Pero los malos hombres, muchos de ellos cercanos, no dejan de pensar que no se merece tener esa buena vida. Y como creen que las mujeres somos algo así con discapacitadas psíquicas, y no sabemos lo que nos conviene, le quieren hacer entrar en razón para que vuelva con su verdugo, porque al fin y al cabo... sólo le pegaba lo normal.
No valen explicaciones ni razones. Ni ver a esa mujer en una buena época de su vida. Ha de hacer la voluntad de ese hombre, que puede ser un padre, un hermano o incluso un hijo, y amenazando, chantajeando o cualquier cosa que pueda torcer la voluntad de la mujer, intenta por la fuerza que ella regrese a la relación de maltrato anterior. Porque él cree que es lo que debe hacer, y si le dan golpes, que se aguante.
Y si no lo consigue... Ay! Entonces se desatan las furias del pariente, porque al fin y al cabo, las mujeres no tenemos opinión, ni voluntad propia, y sólo debemos hacer lo que los hombres de nuestra vida nos digan, que para eso son hombres y son los que mandan y saben...
Por lo leído en la prensa eso o algo parecido es lo que pasó en Ejea. Un padre que intenta que su hija y su nieta vuelvan con el hombre que las maltrataba.
Que un padre sepa que su hija es maltratada y siga teniendo relación amigable con el maltratador no lo puedo entender.
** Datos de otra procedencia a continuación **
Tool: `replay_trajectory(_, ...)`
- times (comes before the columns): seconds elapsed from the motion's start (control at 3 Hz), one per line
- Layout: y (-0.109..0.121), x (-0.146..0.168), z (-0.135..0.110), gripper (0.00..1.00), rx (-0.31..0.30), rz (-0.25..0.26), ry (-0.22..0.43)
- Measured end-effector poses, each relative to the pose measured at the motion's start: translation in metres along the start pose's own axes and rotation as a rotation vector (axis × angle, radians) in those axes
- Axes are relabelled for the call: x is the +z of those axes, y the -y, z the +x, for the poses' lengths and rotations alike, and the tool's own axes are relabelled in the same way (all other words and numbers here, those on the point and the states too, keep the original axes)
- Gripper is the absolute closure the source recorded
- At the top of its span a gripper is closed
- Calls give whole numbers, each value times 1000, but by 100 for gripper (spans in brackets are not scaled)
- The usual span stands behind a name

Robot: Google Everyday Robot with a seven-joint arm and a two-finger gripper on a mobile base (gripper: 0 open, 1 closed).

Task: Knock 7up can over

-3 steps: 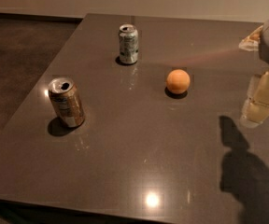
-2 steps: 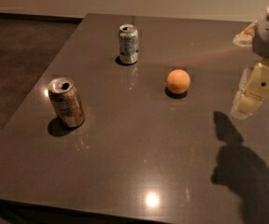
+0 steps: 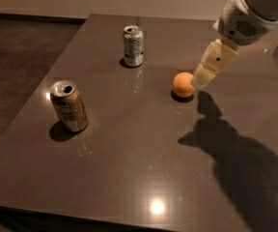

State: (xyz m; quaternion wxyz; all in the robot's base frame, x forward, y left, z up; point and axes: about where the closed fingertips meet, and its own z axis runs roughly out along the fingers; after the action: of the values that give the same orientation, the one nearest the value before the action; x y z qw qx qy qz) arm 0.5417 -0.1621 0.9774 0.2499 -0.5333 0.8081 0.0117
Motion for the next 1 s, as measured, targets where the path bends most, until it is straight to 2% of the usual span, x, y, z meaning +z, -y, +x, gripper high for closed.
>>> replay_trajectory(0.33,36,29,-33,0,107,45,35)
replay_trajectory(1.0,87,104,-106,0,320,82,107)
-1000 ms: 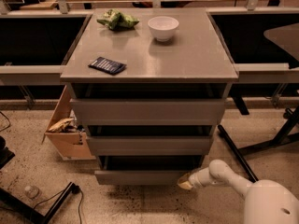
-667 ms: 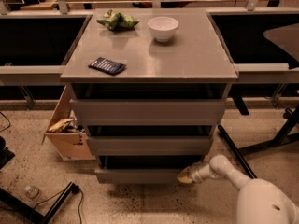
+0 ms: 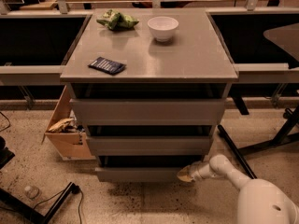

Que intente, por la fuerza, conseguir que vuelva a retomar la relación no me cabe en la cabeza, y que atente contra la persona que la hace feliz es algo inexplicable.
El dolor de esa mujer ha de ser terrible. Que tu propio padre te condene al maltrato no tiene sentido. O sí... En el fondo, ese padre era exactamente como su maltratador, cortados por el mismo patrón.
Los dos eran malos hombres y también hombres malos.